The silver lining for the ever-increasing number of less-than-perfect credit buyers is that now there is a legitimate mainstream retailing market to meet the needs of the credit challenged. Today the places people with bad or no credit can go to buy used cars look very much like any other retail car outlets, in facility, personnel etc. In fact, large national multi-location used car dealers, specifically focused on the credit impaired, represent some of the best, most well run, customer-friendly retailers in the car business. Dealer chains such as DriveTime have sprung up and are growing by leaps and bounds; at last count DriveTime had something like 85 retail outlets around the nation, and are looking to be at 100 within a short time. Most telling, in a trade newspaper recently (Used Car News, December 5, 2005), I read that DriveTime specifically looks to avoid setting up locations anywhere near “the typical buy-here, pay-here part of town, co-located with pawn shops and check cashing centers” but look to be in the mainstream, near McDonalds and Walmart. So not only are these establishments now in the mainstream of car retailers, they may actually surpass the norm in service and customer care, when you consider the professionalism of the folks at DriveTime, Carmart, JD Byrider, and other large car dealers who focus on serving the credit challenged, and the fact that they operate under corporate directives that each of their retail outlets hold to a strict standard of operations, service criteria and consumer satisfaction metrics. More to the point, they all seem to be growing by leaps and bounds, which means, I’m afraid, that general consumer credit quality is growing lower every year. Now, add to that general trend the fact that due to pressure from federal regulators, credit card grantors have just doubled minimum monthly payments on credit card balances from two percent to four percent, and that Bank of America has anticipated the affect of this and has set aside an extra $130 million to cover projected losses from defaulting cardholders (more facts from the latest edition of World of Special Finance), and you can anticipate no general reversal of this expanding sector any time soon.

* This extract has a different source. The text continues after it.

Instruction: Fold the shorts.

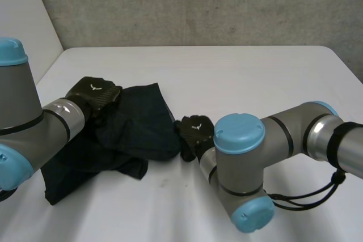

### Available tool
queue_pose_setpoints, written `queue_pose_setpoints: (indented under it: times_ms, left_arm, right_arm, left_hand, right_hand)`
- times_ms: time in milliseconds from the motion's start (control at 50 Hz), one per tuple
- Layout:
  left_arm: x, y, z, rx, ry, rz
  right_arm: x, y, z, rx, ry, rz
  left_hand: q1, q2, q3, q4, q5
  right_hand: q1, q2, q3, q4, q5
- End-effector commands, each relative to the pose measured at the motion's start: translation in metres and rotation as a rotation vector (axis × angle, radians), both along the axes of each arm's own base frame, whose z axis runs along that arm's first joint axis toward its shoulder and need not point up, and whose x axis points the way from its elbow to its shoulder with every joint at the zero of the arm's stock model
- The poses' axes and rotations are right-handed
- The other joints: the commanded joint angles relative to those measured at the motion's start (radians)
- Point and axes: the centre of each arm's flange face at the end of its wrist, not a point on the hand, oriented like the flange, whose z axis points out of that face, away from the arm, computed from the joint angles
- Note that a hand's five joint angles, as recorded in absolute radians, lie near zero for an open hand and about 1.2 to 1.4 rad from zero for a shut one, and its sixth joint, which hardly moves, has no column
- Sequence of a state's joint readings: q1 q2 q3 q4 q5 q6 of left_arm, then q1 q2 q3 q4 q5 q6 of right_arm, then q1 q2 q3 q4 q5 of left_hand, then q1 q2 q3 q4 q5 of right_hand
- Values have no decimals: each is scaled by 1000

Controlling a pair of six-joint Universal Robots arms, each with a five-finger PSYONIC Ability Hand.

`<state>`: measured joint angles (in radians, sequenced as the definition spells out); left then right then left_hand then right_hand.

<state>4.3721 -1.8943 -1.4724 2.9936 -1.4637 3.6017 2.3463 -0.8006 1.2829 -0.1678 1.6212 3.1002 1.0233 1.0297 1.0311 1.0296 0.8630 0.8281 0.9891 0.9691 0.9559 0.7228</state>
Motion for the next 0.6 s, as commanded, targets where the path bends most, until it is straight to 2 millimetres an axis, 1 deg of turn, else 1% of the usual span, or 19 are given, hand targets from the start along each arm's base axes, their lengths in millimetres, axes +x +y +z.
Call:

Incidentally, even the prime credit car buyer, in general, opts for longer and longer finance terms now as compared to even a few years ago. I don’t think of myself as that “long in the tooth” but when I started in the retail end of the business, 24 to 36 month credit finance terms were the norm, and I’m not sure any automotive finance place I dealt with went beyond 48 months……by the time I left the dealer business, 60 months was not uncommon…now I hear, to compete, 72-month new vehicle financing is available…tell me what conclusions that leads one to…it isn’t just the sub-prime folks who are having to stretch these days.

So while maybe the slogan of Credit Acceptance Corporation, a company in the business of helping car dealers finance previously “unfinanceable” vehicle buyers, “we change lives” might seem a little over reaching, certainly the proliferation and general upgrading of those car dealers around the nation, large and small, satisfying the transportation needs of everyone regardless of credit rating, is a good and welcome development.